If you could only see, what love has made of me. 


We all know the Easter story:


“At the crack of dawn on Sunday, the women came to the tomb carrying the burial spices they had prepared. They found the entrance stone rolled back from the tomb, so they walked in. But once inside, they couldn’t find the body of Jesus.


They were puzzled, wondering what to make of this. Then, out of nowhere it seemed, two men, light cascading over them, stood there. The women were awestruck and bowed down in worship. The men said, “Why are you looking for the Living One in a cemetery? He is not here, but raised up.”  ~Luke 24:1-8 The Message 


He is not here…..his broken body has been healed. Proof of God’s love. His body has been repaired. He has risen. There has been a return to life for Jesus. 


While it might seem to be a distant experience, from long ago, the death and resurrection of Jesus can be directly applied to our lives today. I think the Easter story is about rebirth. It’s about an old way being crucified so something new can be born. This is not a once-in-a-lifetime event. When someone experiences a divorce, the death of a partner, loses a job, or experiences a shift in external circumstances, an old identity dies so a new one can be born. We experience brokenness multiple times in our lives. We need to be repaired more than once.


In other words, we all have crucifixion experiences.

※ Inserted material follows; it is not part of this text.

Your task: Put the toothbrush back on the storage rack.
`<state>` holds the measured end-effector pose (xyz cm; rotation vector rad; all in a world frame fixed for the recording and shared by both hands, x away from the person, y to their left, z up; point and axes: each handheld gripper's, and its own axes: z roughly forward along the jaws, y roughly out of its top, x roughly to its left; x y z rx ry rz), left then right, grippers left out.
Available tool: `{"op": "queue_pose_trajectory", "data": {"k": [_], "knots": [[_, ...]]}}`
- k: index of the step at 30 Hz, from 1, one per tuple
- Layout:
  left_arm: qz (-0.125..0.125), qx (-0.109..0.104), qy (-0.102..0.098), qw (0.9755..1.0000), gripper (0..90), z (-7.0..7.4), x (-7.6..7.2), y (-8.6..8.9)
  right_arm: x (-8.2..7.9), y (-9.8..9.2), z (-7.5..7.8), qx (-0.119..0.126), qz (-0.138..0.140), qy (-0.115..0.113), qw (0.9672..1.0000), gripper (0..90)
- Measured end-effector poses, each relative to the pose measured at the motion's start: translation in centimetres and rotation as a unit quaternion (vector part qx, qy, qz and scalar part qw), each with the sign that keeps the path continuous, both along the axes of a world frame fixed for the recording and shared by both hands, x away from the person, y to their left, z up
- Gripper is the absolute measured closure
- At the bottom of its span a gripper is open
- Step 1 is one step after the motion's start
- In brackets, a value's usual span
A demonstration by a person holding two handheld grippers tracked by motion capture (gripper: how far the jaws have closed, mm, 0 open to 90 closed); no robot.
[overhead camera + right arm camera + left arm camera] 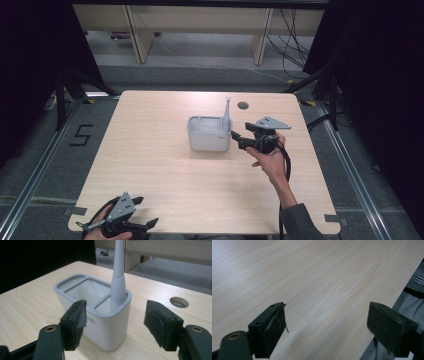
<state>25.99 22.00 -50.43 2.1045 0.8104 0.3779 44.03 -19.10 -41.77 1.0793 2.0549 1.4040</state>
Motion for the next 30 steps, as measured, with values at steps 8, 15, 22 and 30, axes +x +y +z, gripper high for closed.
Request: {"op": "queue_pose_trajectory", "data": {"k": [8,15,22,30], "knots": [[-0.007,0.006,-0.011,0.9999,14.7,0.0,0.2,0.1,-0.3,-0.4,0.0,-0.001,0.004,-0.005,1.0000,33.3],[0.003,-0.012,0.000,0.9999,14.7,0.0,0.0,-0.1,-1.1,-0.4,-0.1,-0.007,0.007,0.012,0.9999,32.1],[0.001,-0.001,-0.004,1.0000,14.7,0.0,0.1,0.1,-1.7,-0.3,-0.3,-0.016,0.014,0.003,0.9998,30.6],[0.001,-0.001,-0.003,1.0000,14.7,0.0,0.1,0.1,-2.8,0.0,-0.7,-0.024,0.023,0.019,0.9993,28.3]]}}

We all experience loss. Multiple times along our journey. I can think of several times when I was broken. Barely hanging on. I wasn’t sure I would get it together. 

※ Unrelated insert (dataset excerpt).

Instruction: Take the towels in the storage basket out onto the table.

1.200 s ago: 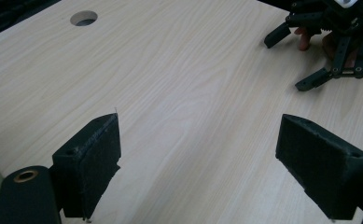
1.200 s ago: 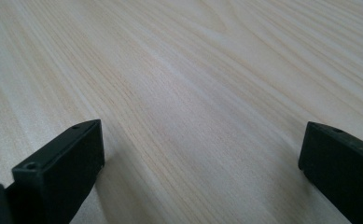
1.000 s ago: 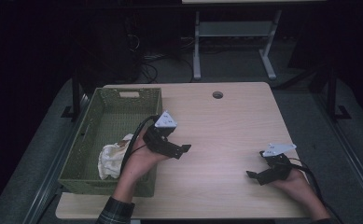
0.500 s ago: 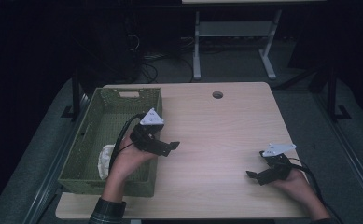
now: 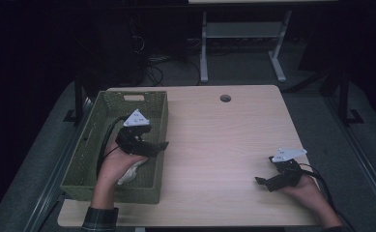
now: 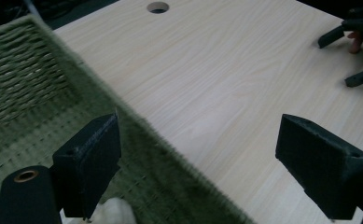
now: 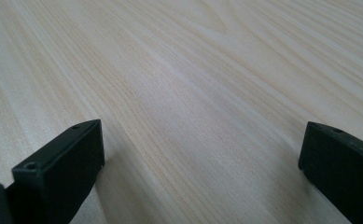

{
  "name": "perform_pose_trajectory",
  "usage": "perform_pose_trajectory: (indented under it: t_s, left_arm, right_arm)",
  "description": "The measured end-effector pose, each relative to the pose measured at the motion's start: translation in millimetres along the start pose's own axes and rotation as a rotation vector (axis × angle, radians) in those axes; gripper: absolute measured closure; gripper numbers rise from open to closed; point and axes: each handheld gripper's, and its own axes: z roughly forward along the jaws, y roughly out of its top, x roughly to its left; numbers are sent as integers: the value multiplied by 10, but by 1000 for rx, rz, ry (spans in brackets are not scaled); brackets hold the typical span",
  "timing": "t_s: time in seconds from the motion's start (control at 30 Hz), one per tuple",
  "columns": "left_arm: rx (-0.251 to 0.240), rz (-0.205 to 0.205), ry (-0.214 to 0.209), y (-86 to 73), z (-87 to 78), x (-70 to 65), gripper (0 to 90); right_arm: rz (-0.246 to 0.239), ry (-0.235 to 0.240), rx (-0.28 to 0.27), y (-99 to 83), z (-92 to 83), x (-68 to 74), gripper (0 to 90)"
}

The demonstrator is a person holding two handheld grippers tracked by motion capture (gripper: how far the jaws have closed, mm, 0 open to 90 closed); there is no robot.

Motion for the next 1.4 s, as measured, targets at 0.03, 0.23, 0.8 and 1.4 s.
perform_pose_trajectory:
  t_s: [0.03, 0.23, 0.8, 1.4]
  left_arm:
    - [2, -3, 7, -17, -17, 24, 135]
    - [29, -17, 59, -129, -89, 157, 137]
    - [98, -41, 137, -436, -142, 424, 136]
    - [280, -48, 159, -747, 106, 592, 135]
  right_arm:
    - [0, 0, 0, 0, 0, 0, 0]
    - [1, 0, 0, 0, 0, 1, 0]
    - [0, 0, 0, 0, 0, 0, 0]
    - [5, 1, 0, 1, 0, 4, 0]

You’ve been there too. Then God or someone comes along and puts us back together. Cleans us up, loves us, and cares for us. Helps us get back on our feet. We all know what it means to be broken. 


A little girl was visiting her grandparents, and she had broken one of her toys. Afraid that she would get into trouble when her mother came by to pick her up, she crawled into her grandmother’s lap for some comfort and some conversation. 

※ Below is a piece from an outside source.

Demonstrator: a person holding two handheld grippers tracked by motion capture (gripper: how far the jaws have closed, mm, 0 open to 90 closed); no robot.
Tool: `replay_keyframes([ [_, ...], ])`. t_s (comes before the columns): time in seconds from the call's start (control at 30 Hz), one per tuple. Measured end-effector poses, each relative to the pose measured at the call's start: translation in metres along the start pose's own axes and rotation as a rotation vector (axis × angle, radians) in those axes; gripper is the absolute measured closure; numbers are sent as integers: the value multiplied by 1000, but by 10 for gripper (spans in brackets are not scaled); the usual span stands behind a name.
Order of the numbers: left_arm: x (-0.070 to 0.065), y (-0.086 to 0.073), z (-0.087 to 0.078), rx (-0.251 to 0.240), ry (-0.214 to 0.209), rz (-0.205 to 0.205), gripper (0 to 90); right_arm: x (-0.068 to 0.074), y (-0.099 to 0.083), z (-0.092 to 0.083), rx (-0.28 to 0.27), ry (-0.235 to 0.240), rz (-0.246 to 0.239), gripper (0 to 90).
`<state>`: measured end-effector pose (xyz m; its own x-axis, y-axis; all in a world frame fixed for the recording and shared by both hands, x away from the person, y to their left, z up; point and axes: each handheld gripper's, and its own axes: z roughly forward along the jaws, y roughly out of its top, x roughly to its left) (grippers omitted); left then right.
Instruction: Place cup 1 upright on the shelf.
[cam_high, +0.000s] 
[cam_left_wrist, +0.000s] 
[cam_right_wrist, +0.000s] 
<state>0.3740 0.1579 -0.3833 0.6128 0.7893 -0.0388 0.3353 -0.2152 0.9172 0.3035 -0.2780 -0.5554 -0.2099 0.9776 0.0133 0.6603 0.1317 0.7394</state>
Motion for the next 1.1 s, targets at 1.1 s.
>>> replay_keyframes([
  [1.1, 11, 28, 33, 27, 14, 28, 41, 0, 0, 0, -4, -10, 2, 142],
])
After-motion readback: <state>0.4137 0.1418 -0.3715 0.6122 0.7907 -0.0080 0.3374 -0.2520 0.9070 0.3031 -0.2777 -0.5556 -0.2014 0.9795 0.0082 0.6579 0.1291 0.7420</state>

Girl:  “Grandma, will my mom be mad at me?”

GMA:  “I don’t think so.”

Girl:  “Will God be mad at me?”

GMA:  “No. God loves you so much. That broken toy won’t change how much God loves you.

“God made you.”

Girl:  “God made me?”

GMA:  “Yes, God created you a little while ago.”

Girl:  “Did God create you?”

GMA:  “Oh, yes, God created me a long time ago!”

The little girl hesitated for a few seconds, then said, “God’s been doing better work recently, I’d say.”


Sometimes we are broken by our own choices as well as by the actions of others. We often have no control over the actions of others that breaks us. We carry those wounds with us a long time. 


Our bodies can break, our relationships, our heart, our hope, can break. Our ability to function well — with compassion, kindness and generosity can break. Sometimes our thinking is broken. We don’t see things in a healthy manner. We just get to a place where we aren’t our best — we are broken.


And then it is the love of someone else that sees us, sees what we can be, rescues us, repairs what is broken in us…. Or maybe it’s that their love heals us enough so we can make better choices to repair ourselves. I believe that God’s love works like that. If we can let God’s love in — it will soften our edges, and then we can choose to start again, to live a new life. See what love can do? Amen.


Swiss explorer and author, Isabelle Eberhardt wrote these powerful words: “From every ruin, life springs up again, and everything that dies is born again.” — Isabelle Eberhardt


My prayer for each of us today, is that we know beyond a shadow of a doubt that God loves us, and that love heals us and rescues us.